Write out every line of the material as it stands, apart from the pictures.

(Beginning of DATASET EXCERPT)

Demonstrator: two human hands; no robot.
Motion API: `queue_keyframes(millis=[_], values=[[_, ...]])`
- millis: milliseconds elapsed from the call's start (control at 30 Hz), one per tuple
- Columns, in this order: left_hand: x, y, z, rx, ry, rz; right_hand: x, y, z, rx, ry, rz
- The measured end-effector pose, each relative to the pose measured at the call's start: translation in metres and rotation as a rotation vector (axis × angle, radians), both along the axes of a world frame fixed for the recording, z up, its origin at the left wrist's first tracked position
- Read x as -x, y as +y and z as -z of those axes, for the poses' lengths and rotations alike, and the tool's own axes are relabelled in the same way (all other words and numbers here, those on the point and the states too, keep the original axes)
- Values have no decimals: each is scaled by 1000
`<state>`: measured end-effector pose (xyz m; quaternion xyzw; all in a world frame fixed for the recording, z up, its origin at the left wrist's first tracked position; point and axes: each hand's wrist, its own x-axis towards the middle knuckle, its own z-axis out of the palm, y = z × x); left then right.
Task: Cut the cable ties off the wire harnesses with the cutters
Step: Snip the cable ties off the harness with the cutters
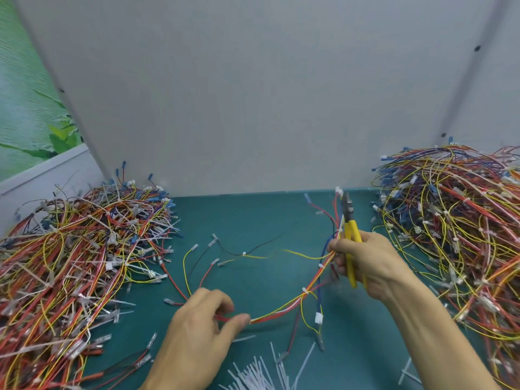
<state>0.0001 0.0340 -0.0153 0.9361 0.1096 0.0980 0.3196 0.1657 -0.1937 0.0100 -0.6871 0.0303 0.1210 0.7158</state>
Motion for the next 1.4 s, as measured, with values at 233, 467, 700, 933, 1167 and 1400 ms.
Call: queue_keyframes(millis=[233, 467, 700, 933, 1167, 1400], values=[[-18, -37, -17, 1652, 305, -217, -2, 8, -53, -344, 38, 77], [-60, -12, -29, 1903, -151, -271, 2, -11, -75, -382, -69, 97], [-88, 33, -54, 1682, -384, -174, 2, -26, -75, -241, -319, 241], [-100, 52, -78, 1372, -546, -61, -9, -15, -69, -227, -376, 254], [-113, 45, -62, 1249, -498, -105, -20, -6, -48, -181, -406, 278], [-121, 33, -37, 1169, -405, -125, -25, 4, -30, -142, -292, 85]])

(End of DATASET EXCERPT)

WORKED SOLUTION.
Demonstrator: two human hands; no robot.
Motion API: `queue_keyframes(millis=[_], values=[[_, ...]])`
- millis: milliseconds elapsed from the call's start (control at 30 Hz), one per tuple
- Columns, in this order: left_hand: x, y, z, rx, ry, rz; right_hand: x, y, z, rx, ry, rz
- The measured end-effector pose, each relative to the pose measured at the call's start: translation in metres and rotation as a rotation vector (axis × angle, radians), both along the axes of a world frame fixed for the recording, z up, its origin at the left wrist's first tracked position
- Read x as -x, y as +y and z as -z of those axes, for the poses' lengths and rotations alike, and the tool's own axes are relabelled in the same way (all other words and numbers here, those on the point and the states too, keep the original axes)
- Values have no decimals: each is scaled by 1000
`<state>`: measured end-effector pose (xyz m; quaternion xyzw; all in a world frame fixed for the recording, z up, its origin at the left wrist's first tracked position; point and axes: each hand's wrist, its own x-axis towards the middle knuckle, its own z-axis out of the palm, y = z × x); left then right.
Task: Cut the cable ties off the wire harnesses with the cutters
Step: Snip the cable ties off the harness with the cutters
<state>0.0001 0.0340 -0.0153 0.9361 0.1096 0.0980 0.3196 0.1657 -0.1937 0.0100 -0.6871 0.0303 0.1210 0.7158</state>
Motion for the next 1.4 s, as measured, with values at 233, 467, 700, 933, 1167 and 1400 ms.
Call: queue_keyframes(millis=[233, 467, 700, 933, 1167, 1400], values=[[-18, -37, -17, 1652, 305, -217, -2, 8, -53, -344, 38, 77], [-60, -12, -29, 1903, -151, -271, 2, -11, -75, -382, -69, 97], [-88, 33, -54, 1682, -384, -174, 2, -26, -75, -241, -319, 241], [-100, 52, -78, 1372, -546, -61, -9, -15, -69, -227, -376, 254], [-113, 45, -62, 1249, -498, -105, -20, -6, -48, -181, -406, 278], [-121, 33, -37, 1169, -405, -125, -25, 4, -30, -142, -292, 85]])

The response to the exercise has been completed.